クーリングオフの方法
クーリングオフの通知は、必ず書面でしなければいけません。
ただし、普通の葉書等でクーリングオフの通知をされることは、あまりおすすめできません。業者との間で、『通知した、通知してない』の水掛け論になってしまう場合があるからです。
また、普通の葉書では、どのようなことが書かれていたか、ということを証明することができません。業者に、『確かに葉書は受け取ったけれど、クーリングオフのことなんて書かれていなかったよ』、と言われてしまえばそれまでです。
このようなトラブルを避けるためにも、クーリングオフの通知には、内容証明郵便のご利用をおすすめします。
クーリングオフが成立するのはいつ??
クーリングオフが成立するのは、業者に書面が到達した時ではありません。書面を発信した時です。
仮に、業者がクーリングオフの通知書面の受け取りを拒否したとしても、クーリングオフが可能な期間内に書面の発信さえすれば、 クーリングオフは有効に成立しています。
配達証明付きの内容証明郵便で
内容証明郵便とは、書かれた内容・出した日付を郵便局が証明してくれるという郵便物です。内容証明郵便を使うことによって、業者との間でトラブルになったとしても、通知した書面の内容が、確かに『クーリングオフに関することだった』ということを証明することができます。
ただ、これだけでは不十分です。
確かに、クーリングオフに関しては、書面を発信した時点で完了しているわけですが、『念には念を』ということで、配達証明も付けるようにしましょう。配達証明を付けることによって、業者に届いたということまで証明してもらうことができるからです。

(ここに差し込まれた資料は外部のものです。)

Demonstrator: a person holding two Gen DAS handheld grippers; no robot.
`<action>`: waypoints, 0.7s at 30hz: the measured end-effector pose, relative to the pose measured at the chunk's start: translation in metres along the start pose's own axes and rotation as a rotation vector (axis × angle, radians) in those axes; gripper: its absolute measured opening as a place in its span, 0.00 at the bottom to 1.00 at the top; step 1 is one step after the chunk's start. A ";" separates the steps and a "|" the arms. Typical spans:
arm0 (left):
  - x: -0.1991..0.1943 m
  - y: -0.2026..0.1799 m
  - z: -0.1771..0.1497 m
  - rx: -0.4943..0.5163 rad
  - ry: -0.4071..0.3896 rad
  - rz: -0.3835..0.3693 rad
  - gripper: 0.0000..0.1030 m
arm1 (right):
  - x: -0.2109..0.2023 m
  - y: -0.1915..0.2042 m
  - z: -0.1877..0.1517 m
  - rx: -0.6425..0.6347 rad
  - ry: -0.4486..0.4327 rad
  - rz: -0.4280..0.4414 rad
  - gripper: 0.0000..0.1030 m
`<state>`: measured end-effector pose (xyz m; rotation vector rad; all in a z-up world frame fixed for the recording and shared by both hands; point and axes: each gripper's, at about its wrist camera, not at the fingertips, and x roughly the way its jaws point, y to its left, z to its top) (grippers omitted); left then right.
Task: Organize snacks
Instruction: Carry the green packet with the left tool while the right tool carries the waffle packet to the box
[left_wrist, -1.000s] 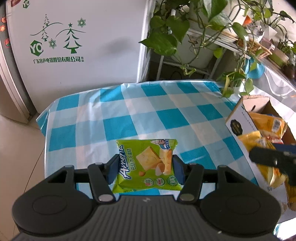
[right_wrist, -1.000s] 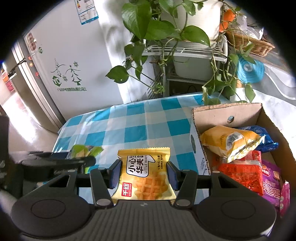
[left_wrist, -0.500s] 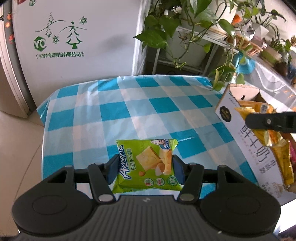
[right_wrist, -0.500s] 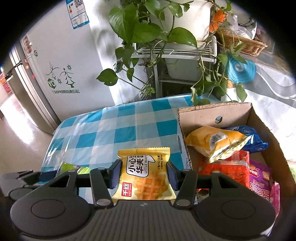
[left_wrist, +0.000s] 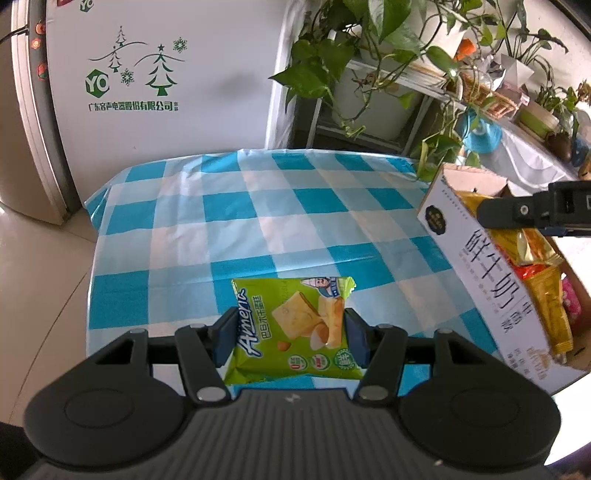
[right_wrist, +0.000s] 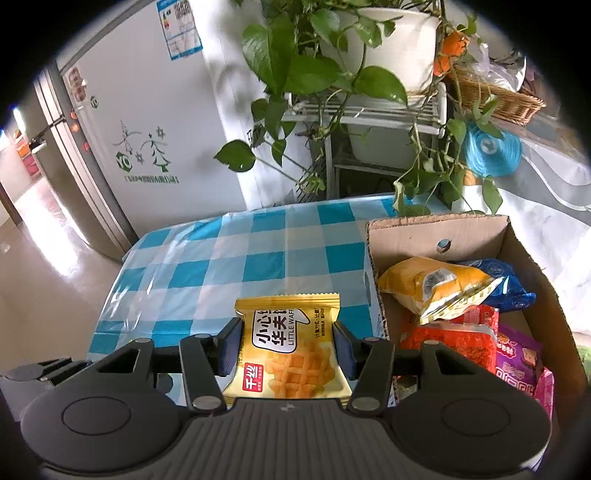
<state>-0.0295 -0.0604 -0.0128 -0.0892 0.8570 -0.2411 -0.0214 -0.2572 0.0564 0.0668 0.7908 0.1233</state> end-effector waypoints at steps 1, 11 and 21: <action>-0.002 -0.002 0.001 -0.006 -0.004 -0.004 0.57 | -0.003 -0.002 0.001 0.004 -0.008 0.000 0.57; -0.026 -0.049 0.020 0.052 -0.067 -0.069 0.57 | -0.049 -0.039 0.011 0.074 -0.127 -0.019 0.57; -0.032 -0.128 0.037 0.123 -0.087 -0.224 0.57 | -0.094 -0.105 0.005 0.214 -0.229 -0.093 0.57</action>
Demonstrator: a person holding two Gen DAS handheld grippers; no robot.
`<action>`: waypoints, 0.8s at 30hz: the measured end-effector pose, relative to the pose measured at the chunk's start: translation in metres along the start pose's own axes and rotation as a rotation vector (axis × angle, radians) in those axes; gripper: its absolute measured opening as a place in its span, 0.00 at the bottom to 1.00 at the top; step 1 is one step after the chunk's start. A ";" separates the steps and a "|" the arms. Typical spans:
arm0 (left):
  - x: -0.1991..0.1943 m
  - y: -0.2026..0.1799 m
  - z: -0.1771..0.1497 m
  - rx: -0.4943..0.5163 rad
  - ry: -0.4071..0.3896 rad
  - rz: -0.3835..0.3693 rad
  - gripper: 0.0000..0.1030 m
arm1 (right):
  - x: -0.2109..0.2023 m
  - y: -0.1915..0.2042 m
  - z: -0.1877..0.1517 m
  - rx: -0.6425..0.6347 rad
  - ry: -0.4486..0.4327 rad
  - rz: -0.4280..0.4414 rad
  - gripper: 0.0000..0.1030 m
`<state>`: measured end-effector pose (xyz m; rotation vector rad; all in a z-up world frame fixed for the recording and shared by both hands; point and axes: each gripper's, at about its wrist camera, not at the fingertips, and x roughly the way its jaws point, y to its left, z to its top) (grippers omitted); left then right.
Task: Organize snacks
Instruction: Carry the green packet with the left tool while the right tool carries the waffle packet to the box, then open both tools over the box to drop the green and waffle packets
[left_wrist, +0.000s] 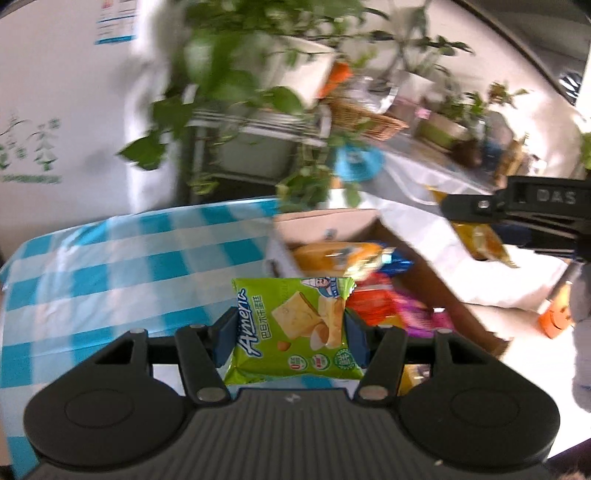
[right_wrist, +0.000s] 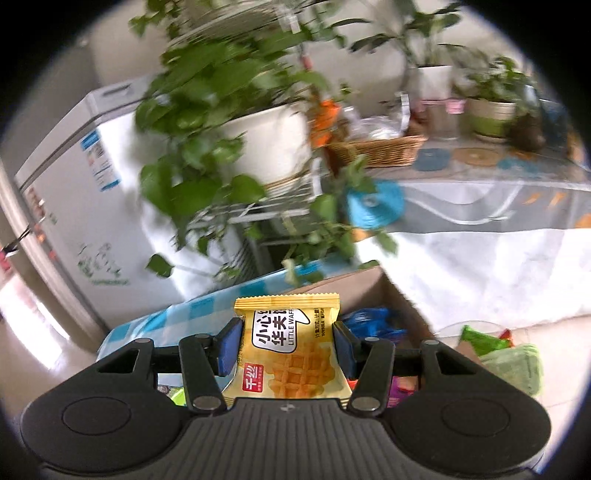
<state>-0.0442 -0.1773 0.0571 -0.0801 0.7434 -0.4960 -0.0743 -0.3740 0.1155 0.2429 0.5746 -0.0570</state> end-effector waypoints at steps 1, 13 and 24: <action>0.003 -0.008 0.001 0.008 0.002 -0.015 0.57 | -0.002 -0.005 0.001 0.013 -0.004 -0.010 0.57; 0.032 -0.079 0.000 0.101 0.034 -0.107 0.57 | -0.007 -0.043 -0.004 0.133 -0.010 -0.072 0.57; 0.052 -0.108 -0.004 0.150 0.073 -0.111 0.60 | -0.006 -0.060 -0.005 0.199 0.001 -0.092 0.57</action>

配達証明を付けることによって、内容証明郵便の効果が十分に発揮されることとなります。
クレジットで契約している場合
商品やサービスをクレジットで購入する場合、販売業者との商品売買契約・サービス提供契約の他に、クレジット会社とも立替払契約を結んでいます。
したがって、商品やサービスをクレジットで契約している場合は、販売業者へクーリングオフの通知をすると共に、クレジット会社に対しても、販売業者との契約を解除したことを通知する必要があります。
クーリングオフすると(クーリングオフの効果)
- 契約の申込みや契約そのものが、無かったことになります。
- 業者が代金を受け取っている場合は、消費者に返還する必要があります。
- 業者は、消費者に損害賠償や違約金を請求できません。
- 消費者側の金銭的負担は、一切不要です。
- すでに商品を受け取っている場合、商品の引取り費用も業者が負担しなければなりません。

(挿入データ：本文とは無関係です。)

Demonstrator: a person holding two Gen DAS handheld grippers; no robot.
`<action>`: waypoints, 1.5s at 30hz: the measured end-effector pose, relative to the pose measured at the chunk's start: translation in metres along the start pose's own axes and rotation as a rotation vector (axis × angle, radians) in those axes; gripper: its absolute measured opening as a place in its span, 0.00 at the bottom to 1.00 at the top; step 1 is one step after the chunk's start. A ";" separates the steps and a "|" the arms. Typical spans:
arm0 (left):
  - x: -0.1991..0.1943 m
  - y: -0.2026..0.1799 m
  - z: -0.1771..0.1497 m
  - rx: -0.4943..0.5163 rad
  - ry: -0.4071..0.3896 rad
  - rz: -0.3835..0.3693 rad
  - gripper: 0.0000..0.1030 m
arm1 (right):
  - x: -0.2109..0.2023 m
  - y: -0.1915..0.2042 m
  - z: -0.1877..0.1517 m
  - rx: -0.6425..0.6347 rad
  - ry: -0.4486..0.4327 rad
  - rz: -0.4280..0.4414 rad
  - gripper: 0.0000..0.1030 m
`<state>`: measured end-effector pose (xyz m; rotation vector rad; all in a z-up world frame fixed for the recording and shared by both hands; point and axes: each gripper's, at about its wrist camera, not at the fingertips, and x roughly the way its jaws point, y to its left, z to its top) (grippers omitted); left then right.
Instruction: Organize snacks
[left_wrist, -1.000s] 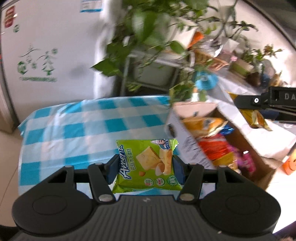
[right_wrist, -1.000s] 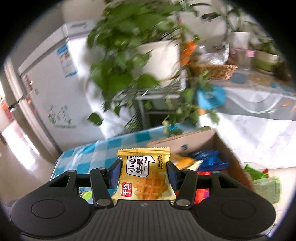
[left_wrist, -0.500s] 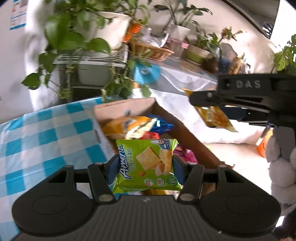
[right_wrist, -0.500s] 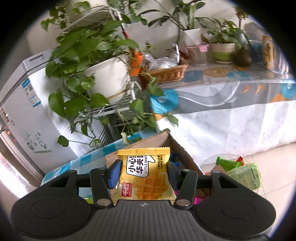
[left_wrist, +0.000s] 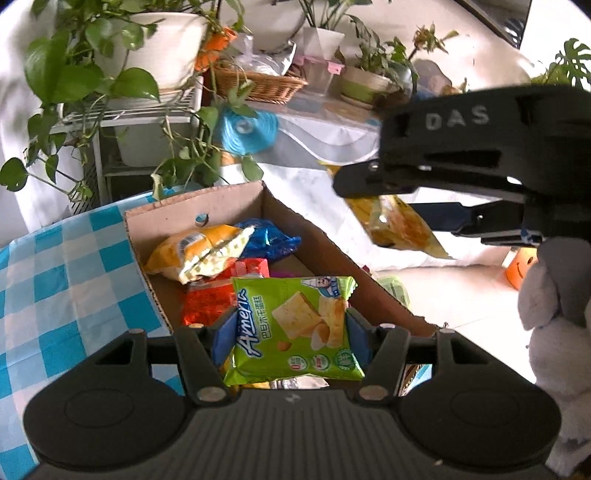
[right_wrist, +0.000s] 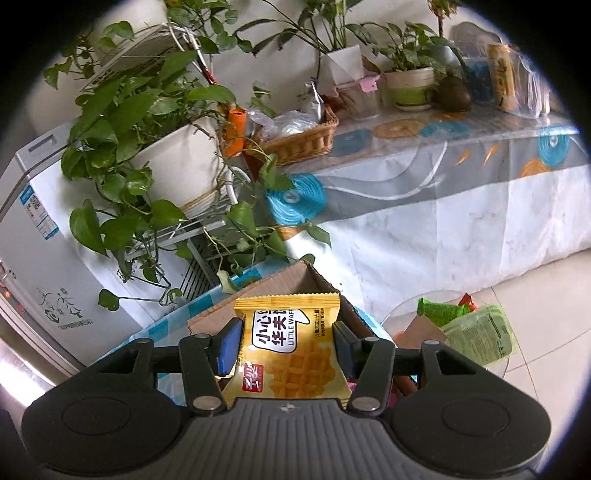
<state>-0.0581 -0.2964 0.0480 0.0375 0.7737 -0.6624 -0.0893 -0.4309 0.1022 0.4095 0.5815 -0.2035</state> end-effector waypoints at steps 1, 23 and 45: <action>0.001 -0.002 0.000 0.009 0.004 0.004 0.62 | 0.001 0.000 -0.001 0.005 0.007 -0.002 0.57; -0.019 0.009 -0.003 -0.025 0.081 0.159 0.88 | 0.007 -0.006 0.000 0.068 0.027 -0.029 0.90; -0.039 0.042 -0.004 -0.163 0.128 0.390 0.98 | -0.004 0.012 -0.030 -0.182 0.147 -0.193 1.00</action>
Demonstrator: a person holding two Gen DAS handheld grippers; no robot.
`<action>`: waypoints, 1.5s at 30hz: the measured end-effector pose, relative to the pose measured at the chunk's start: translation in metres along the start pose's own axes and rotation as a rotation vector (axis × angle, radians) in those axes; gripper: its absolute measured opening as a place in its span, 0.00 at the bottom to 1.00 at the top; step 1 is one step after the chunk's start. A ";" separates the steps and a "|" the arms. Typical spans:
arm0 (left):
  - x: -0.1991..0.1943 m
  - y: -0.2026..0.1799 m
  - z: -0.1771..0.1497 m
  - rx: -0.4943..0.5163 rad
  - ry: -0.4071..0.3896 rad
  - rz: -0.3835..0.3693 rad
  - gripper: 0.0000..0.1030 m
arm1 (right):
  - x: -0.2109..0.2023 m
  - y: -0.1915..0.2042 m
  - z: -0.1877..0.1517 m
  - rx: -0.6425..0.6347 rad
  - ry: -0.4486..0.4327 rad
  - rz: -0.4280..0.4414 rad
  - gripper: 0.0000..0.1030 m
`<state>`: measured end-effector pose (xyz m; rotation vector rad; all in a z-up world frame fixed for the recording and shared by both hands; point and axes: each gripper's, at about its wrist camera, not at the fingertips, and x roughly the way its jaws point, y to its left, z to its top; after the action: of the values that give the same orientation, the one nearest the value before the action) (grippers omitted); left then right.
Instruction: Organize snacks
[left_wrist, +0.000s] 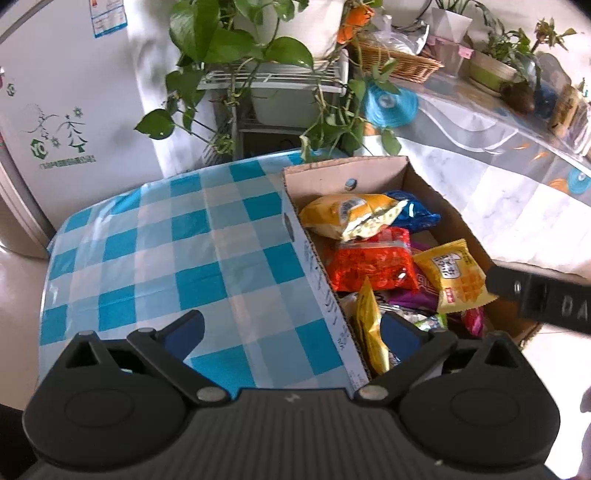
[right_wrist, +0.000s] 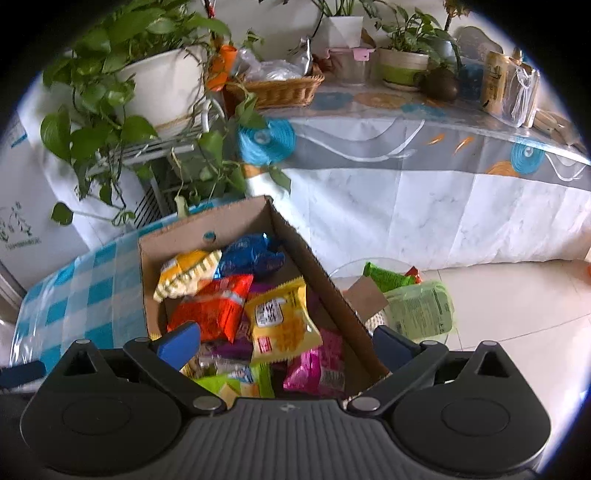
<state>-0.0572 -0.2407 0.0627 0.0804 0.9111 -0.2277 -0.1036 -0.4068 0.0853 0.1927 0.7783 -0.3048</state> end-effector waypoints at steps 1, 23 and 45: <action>0.000 -0.001 0.001 0.002 0.000 0.011 0.98 | 0.000 0.000 -0.001 -0.007 0.007 0.002 1.00; -0.001 -0.006 0.004 0.034 0.005 0.093 0.98 | 0.007 0.005 -0.003 -0.072 0.045 -0.013 1.00; -0.006 -0.006 0.007 0.076 -0.026 0.123 0.98 | 0.008 0.006 -0.002 -0.066 0.047 -0.005 1.00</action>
<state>-0.0566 -0.2472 0.0717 0.2025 0.8684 -0.1490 -0.0979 -0.4023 0.0783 0.1359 0.8341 -0.2795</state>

- 英会話教室やエステなど、すでに授業やサービスを受けていたとしても、授業料やサービス料を 支払う必要はありません。
- 業者のサービスを受けたことによって、土地や建物、工作物に変更が加えられた場合、 業者に『元に戻してくれ!(無償で!)』と請求できます。

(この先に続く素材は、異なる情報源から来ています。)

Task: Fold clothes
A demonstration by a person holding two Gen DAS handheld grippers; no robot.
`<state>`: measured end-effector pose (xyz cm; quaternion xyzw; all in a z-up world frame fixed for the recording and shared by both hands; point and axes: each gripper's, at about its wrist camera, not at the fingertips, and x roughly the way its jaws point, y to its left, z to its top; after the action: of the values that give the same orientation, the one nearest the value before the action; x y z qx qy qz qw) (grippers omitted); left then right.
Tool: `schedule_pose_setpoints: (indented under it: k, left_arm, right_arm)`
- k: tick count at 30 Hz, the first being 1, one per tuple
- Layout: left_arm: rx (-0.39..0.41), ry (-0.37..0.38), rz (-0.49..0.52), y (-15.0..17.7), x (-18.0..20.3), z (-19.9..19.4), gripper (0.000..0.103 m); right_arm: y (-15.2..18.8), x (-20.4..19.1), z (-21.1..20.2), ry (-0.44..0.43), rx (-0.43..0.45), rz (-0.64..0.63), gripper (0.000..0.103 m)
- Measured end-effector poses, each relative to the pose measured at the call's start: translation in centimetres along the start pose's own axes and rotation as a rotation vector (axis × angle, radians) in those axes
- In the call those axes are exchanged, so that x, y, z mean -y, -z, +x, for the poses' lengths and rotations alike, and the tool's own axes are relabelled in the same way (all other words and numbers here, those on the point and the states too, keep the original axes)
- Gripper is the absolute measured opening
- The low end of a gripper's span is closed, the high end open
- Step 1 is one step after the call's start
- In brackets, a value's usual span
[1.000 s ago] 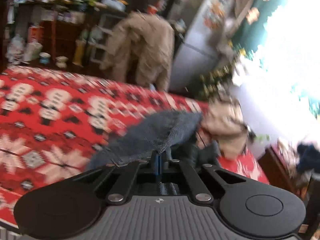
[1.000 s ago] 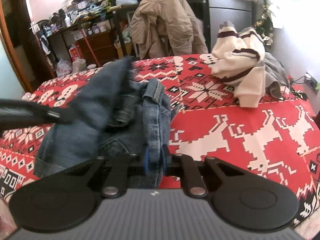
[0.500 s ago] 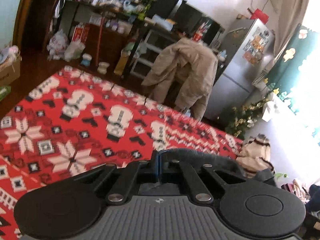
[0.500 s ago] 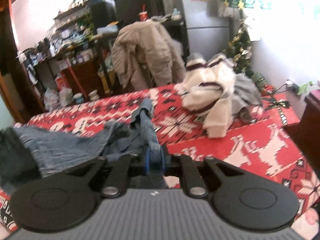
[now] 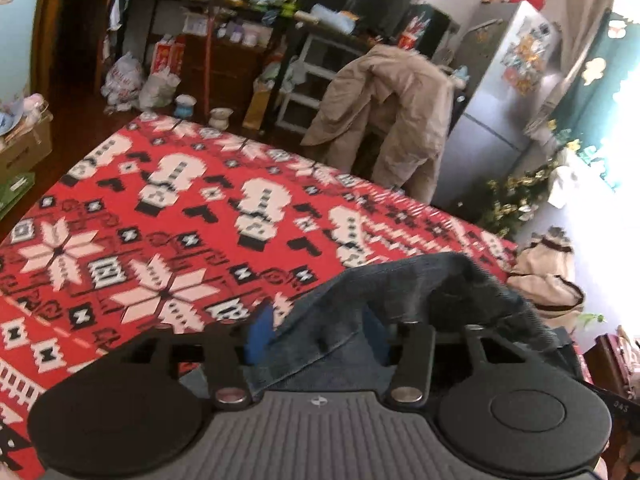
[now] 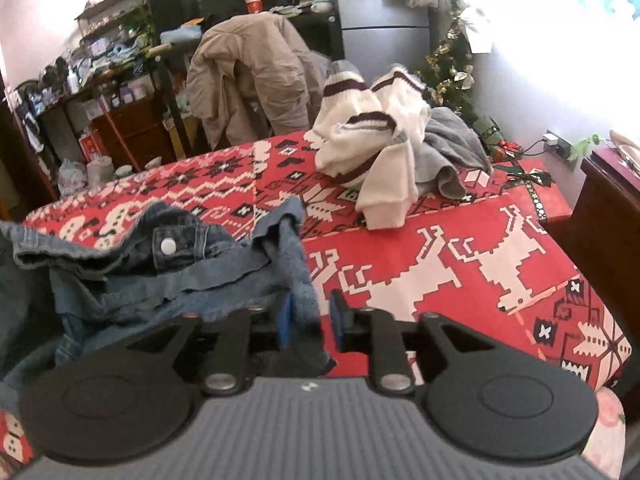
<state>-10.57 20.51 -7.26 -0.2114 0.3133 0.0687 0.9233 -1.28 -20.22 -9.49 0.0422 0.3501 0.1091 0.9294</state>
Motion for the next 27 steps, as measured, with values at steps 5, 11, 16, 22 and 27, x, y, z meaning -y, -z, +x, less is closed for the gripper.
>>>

クーリングオフが成立しても、お金が戻ってこない場合がある!
クーリングオフが成立することと、すでに支払った代金が戻ってくることは、別問題となります。
もちろん、クーリングオフが有効に成立すれば、申込みや契約は無かったことになりますので、業者が代金を受け取っていれば、返還しなければいけません。
しかし、悪質な業者などは、代金を返還してくれない可能性もあります。
そのような場合は、裁判所を通した手続き(法的手続き)によって、代金返還を促すこととなります。